» **Activity**
Could you transcribe every record below exactly, leaving out the pictures?
Data for this exercise Block Start
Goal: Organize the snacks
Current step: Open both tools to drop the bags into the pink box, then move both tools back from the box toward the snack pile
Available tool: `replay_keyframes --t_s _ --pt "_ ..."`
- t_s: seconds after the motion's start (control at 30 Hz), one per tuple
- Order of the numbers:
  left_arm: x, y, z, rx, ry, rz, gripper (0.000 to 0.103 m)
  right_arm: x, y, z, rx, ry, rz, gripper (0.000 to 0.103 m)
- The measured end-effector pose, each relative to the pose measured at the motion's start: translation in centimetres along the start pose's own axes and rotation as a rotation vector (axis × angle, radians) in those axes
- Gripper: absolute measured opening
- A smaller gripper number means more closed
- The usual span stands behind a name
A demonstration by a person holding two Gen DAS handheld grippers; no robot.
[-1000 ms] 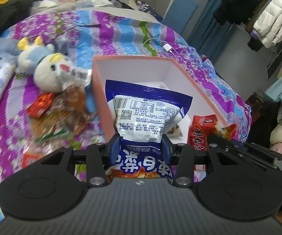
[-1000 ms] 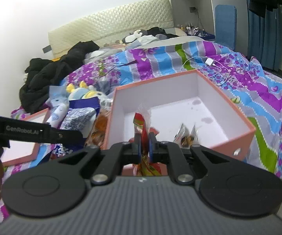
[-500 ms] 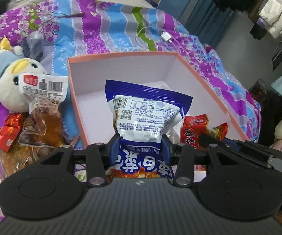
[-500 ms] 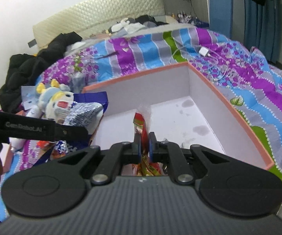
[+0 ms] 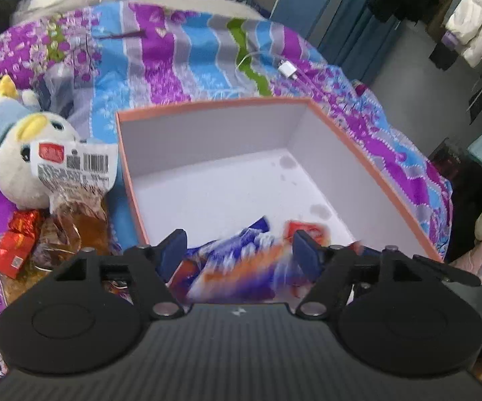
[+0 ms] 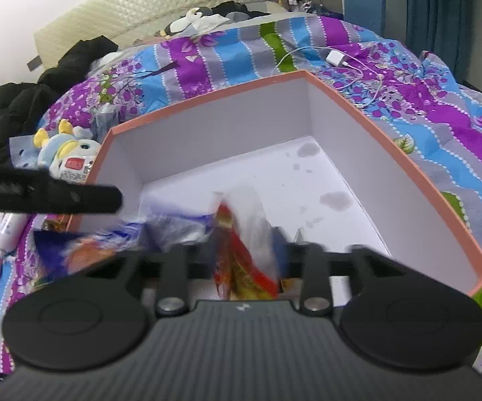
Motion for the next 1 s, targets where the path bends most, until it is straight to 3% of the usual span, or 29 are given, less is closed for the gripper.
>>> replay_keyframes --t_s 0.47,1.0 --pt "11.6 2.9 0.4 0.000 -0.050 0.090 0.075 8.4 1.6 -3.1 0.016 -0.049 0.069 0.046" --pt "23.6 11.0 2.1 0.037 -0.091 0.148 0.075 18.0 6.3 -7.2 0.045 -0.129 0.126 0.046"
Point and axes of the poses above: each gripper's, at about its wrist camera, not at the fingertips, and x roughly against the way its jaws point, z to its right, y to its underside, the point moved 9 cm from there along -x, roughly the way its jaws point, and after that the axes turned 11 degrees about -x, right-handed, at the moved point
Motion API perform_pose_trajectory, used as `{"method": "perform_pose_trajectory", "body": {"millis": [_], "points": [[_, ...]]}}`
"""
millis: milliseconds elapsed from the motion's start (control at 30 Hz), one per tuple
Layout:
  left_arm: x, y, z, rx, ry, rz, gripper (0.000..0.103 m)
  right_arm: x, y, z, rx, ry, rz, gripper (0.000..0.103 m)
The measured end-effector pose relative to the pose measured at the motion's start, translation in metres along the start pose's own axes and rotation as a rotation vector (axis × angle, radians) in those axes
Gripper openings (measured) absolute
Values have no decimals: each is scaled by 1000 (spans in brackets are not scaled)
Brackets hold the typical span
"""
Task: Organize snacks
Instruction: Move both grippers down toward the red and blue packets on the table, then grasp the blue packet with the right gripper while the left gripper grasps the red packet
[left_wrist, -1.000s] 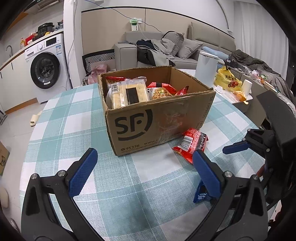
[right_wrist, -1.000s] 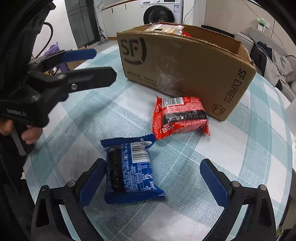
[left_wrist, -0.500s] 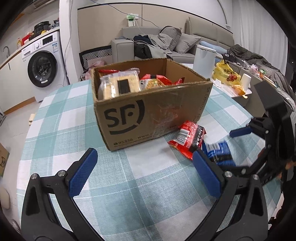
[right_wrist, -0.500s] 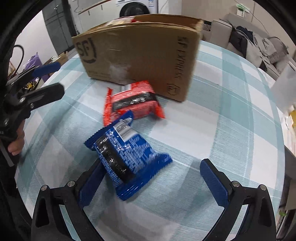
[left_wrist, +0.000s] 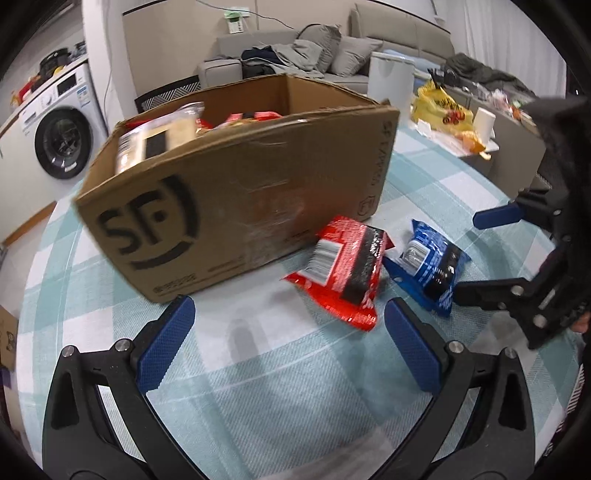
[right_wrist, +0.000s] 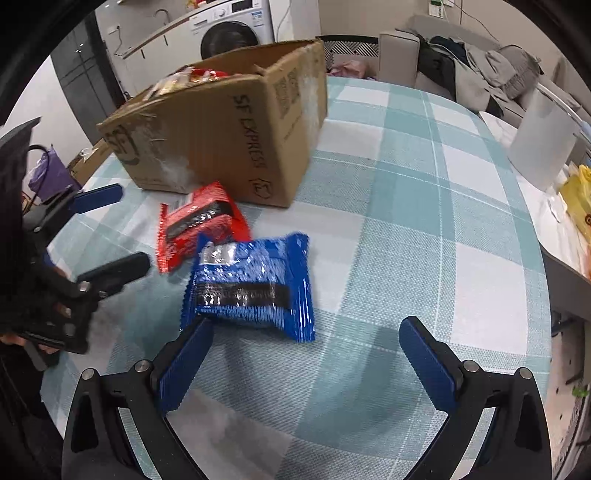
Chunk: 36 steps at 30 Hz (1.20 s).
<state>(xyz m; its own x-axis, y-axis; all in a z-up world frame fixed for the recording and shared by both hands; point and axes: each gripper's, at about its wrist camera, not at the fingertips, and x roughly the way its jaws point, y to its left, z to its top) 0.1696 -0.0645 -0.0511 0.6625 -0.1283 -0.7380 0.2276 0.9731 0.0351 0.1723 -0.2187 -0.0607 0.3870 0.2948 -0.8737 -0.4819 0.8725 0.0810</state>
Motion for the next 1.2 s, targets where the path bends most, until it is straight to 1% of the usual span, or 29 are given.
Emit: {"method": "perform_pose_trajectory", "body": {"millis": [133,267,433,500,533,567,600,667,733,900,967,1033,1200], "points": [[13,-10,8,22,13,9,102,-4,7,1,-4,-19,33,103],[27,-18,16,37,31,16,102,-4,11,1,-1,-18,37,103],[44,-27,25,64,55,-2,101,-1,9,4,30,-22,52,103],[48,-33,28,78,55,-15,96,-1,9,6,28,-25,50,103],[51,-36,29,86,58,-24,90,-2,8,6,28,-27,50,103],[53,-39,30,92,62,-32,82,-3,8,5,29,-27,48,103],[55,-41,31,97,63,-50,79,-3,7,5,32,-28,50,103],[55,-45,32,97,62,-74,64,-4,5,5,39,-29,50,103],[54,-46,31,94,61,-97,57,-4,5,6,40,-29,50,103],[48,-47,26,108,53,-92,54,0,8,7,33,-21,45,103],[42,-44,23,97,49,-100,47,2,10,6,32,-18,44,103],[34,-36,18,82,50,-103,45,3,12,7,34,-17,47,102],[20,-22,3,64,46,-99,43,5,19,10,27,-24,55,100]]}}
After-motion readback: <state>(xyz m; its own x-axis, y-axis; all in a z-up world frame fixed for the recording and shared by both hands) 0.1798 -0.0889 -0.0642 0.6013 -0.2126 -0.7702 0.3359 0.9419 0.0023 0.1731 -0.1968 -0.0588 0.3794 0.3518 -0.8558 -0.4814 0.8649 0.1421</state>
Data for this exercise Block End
» **Exercise answer**
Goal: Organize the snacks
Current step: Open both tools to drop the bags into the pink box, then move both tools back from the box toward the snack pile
Available tool: `replay_keyframes --t_s _ --pt "_ ..."`
- t_s: seconds after the motion's start (control at 30 Hz), one per tuple
- Order of the numbers:
  left_arm: x, y, z, rx, ry, rz, gripper (0.000 to 0.103 m)
  right_arm: x, y, z, rx, ry, rz, gripper (0.000 to 0.103 m)
- The measured end-effector pose, each relative to the pose measured at the motion's start: translation in centimetres along the start pose's own axes and rotation as a rotation vector (axis × angle, radians) in those axes
- Gripper: absolute measured opening
- A smaller gripper number means more closed
- The usual span stands behind a name
A demonstration by a person holding two Gen DAS handheld grippers; no robot.
[-1000 ms] 
[-1000 ms] 
[-500 ms] 
[-500 ms] 
[+0 ms] 
[+0 ms] 
Motion for the next 1 s, targets where the path bends most, until it is straight to 3% of the usual span, or 29 are given, less is closed for the gripper.
>>> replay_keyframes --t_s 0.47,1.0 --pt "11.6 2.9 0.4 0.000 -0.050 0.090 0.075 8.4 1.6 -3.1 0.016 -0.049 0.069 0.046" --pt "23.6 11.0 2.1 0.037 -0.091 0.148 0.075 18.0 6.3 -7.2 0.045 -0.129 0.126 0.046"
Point and axes of the poses above: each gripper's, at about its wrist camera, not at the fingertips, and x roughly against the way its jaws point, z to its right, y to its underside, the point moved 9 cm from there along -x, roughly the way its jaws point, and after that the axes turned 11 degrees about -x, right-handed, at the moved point
Motion API perform_pose_trajectory, used as `{"method": "perform_pose_trajectory", "body": {"millis": [_], "points": [[_, ...]]}}`
"""
millis: milliseconds elapsed from the motion's start (control at 30 Hz), one per tuple
Layout:
  left_arm: x, y, z, rx, ry, rz, gripper (0.000..0.103 m)
  right_arm: x, y, z, rx, ry, rz, gripper (0.000..0.103 m)
The measured end-effector pose relative to the pose measured at the motion's start, translation in metres along the start pose's own axes and rotation as a rotation vector (axis × angle, radians) in those axes
Gripper openings (measured) absolute
Values have no decimals: each is scaled by 1000 (spans in brackets are not scaled)
Brackets hold the typical span
"""
Task: Organize snacks
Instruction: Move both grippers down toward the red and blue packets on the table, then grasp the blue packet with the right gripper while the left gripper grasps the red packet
[left_wrist, -1.000s] 
[right_wrist, -1.000s] 
[left_wrist, -0.500s] 
[right_wrist, -0.500s] 
[left_wrist, +0.000s] 
[right_wrist, +0.000s] 
Chunk: 36 steps at 30 Hz (1.20 s).
<state>(xyz m; its own x-axis, y-axis; all in a z-up world frame fixed for the recording and shared by both hands; point and axes: each gripper's, at about its wrist camera, not at the fingertips, and x roughly the way its jaws point, y to its left, z to its top) 0.1696 -0.0645 -0.0511 0.6625 -0.1283 -0.7380 0.2276 0.9731 0.0351 0.1723 -0.2187 -0.0607 0.3870 0.2948 -0.8737 -0.4819 0.8725 0.0810</state>
Motion for the next 1.2 s, targets where the path bends most, until it is straight to 1% of the usual span, or 29 are given.
Emit: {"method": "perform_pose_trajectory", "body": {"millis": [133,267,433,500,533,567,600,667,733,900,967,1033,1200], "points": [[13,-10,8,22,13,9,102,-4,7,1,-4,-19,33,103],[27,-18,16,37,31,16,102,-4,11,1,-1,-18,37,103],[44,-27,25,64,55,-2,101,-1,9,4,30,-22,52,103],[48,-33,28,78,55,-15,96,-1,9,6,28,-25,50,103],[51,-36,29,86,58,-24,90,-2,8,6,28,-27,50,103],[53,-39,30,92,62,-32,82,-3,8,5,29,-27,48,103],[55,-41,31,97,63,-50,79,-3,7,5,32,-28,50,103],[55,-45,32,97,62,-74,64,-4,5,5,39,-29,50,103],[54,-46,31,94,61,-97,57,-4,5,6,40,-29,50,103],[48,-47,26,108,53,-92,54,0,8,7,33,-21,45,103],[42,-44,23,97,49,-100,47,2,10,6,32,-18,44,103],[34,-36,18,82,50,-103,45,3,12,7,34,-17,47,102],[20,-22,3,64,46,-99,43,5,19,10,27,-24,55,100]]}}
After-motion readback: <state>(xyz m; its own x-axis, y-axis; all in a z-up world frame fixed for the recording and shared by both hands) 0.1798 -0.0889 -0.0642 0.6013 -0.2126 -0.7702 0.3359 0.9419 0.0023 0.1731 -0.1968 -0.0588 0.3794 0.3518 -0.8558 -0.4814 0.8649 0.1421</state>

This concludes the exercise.